Factory method pattern aims to encapsulate object creation process within a separate method in your system. That’s why it is called as so. Factory methods can be created as either static or instance methods within a class. In Spring Application Framework, although it is possible to make use of static or instance factory methods to create Spring managed beans, Spring offers an interface, namely FactoryBean, for this purpose. It has following contract:

public interface FactoryBean<T> {
	T getObject() throws Exception;
	Class<?> getObjectType();
	boolean isSingleton();
}

Whenever we need to encapsulate an object creation logic, we just implement this interface and create the target object within its getObject() method.

public class FooFactoryBean implements FactoryBean<Foo> {

	@Override
	public Foo getObject() throws Exception {
		return new Foo();
	}

	@Override
	public Class<?> getObjectType() {
		return Foo.class;
	}

	@Override
	public boolean isSingleton() {
		return true;
	}

}

getObject() method is in role of factory method in that case. getObjectType() method just returns type of the instance we are creating. isSingleton() says whether the object managed by the Spring is singleton or not. If it’s singleton, that means getObject() returns always the same instance, and Spring Container can cache it.

Afterwards, we define our bean and give FQN of our FactoryBean implementation class instead of our target bean class as follows;

<bean id="foo" class="examples.FooFactoryBean"/>

During bootstrap process, Spring Container pays special attention to the bean definitions whose classes implement FactoryBean interface. Whenever it sees a subclass of FactoryBean interface, it creates an internal bean from that class, but also invokes its getObject() method and make the returned instance as the actual bean. Therefore, following code block can be used to obtain a reference to the Foo object;

Foo foo = applicationContext.getBean(Foo.class, "foo");

However, sometimes you may need to access to the FactoryBean instance of “foo” bean instead. Spring provides a special “&” operator for this purpose. If you perform your bean lookup with “&foo“, then ApplicationContext will return you the FooFactoryBean instance. It looks similar to referencing addresses of variables in C programming language! Another option to access FooFactoryBean instance is to perform lookup by type, as follows;

FooFactoryBean fooFactoryBean = applicationContext.getBean(FooFactoryBean.class);

Of course, above will only work, if there is only one bean definition of type FooFactoryBean in the ApplicationContext.

By default, beans defined in the Spring Container are initialized eagerly during bootstrap unless they are marked as lazy, and FactoryBean instances obey the same rule, too.

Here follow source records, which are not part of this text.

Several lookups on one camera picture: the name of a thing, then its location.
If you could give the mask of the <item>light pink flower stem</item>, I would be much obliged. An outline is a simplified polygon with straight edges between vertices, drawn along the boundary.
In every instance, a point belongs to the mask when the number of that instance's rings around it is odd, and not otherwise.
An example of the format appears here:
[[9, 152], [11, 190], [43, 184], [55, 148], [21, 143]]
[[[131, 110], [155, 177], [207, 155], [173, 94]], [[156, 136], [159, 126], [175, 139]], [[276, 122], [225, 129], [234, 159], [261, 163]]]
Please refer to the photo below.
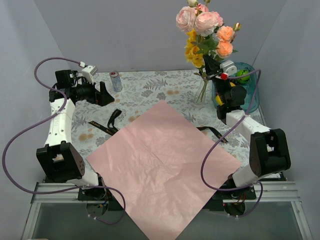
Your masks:
[[186, 35], [187, 32], [190, 32], [192, 29], [194, 29], [198, 10], [198, 2], [196, 0], [188, 0], [187, 6], [182, 7], [182, 9], [176, 15], [176, 26]]

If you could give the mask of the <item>black ribbon gold lettering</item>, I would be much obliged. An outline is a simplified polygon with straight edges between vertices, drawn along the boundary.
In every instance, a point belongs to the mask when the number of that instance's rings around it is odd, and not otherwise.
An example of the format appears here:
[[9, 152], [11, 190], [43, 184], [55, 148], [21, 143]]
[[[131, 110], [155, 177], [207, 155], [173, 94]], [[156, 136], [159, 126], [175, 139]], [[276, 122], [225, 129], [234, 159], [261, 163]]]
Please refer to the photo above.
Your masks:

However, FactoryBean.getObject() method is not invoked until target bean is actually needed or accessed even its bean definition is kept as eager.

If you want your bean to be initialized even it is not accessed or injected into another bean, then you need to implement another interface from Spring Application Framework, which is called as SmartFactoryBean.

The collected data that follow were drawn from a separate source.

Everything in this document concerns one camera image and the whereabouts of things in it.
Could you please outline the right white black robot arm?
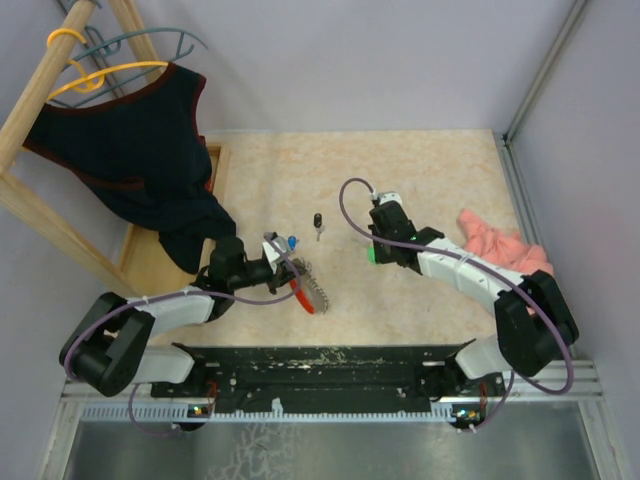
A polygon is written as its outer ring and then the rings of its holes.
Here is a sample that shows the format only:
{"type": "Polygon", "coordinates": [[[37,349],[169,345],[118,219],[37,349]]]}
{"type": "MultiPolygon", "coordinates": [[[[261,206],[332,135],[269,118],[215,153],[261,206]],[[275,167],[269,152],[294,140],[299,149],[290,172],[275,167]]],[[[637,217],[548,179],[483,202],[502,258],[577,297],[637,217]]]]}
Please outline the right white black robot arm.
{"type": "Polygon", "coordinates": [[[524,274],[499,267],[451,242],[430,227],[415,228],[401,202],[375,200],[369,211],[374,258],[443,281],[480,304],[496,321],[496,333],[462,346],[450,361],[448,387],[470,395],[482,377],[513,370],[533,377],[564,357],[549,328],[570,347],[579,329],[556,280],[542,270],[524,274]]]}

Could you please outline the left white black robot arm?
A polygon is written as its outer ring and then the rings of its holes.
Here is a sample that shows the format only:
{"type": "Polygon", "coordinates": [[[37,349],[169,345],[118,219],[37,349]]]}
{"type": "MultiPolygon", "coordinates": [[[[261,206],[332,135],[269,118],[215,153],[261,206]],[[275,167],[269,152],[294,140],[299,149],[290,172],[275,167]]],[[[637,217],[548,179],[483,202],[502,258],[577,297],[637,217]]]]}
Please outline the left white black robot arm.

public interface SmartFactoryBean extends FactoryBean {
	boolean isPrototype();
	boolean isEagerInit();
}

SmartFactoryBean is actually a sub type of FactoryBean interface. It declares two methods. One is isPrototype(), which indicates returned instances from getObject() method are always independent from each other. That means, they are prototype in Spring terminology. The other method is what we seek for. isEagerInit() method can be used to indicate that target bean should be eagerly initialized during bootstrap.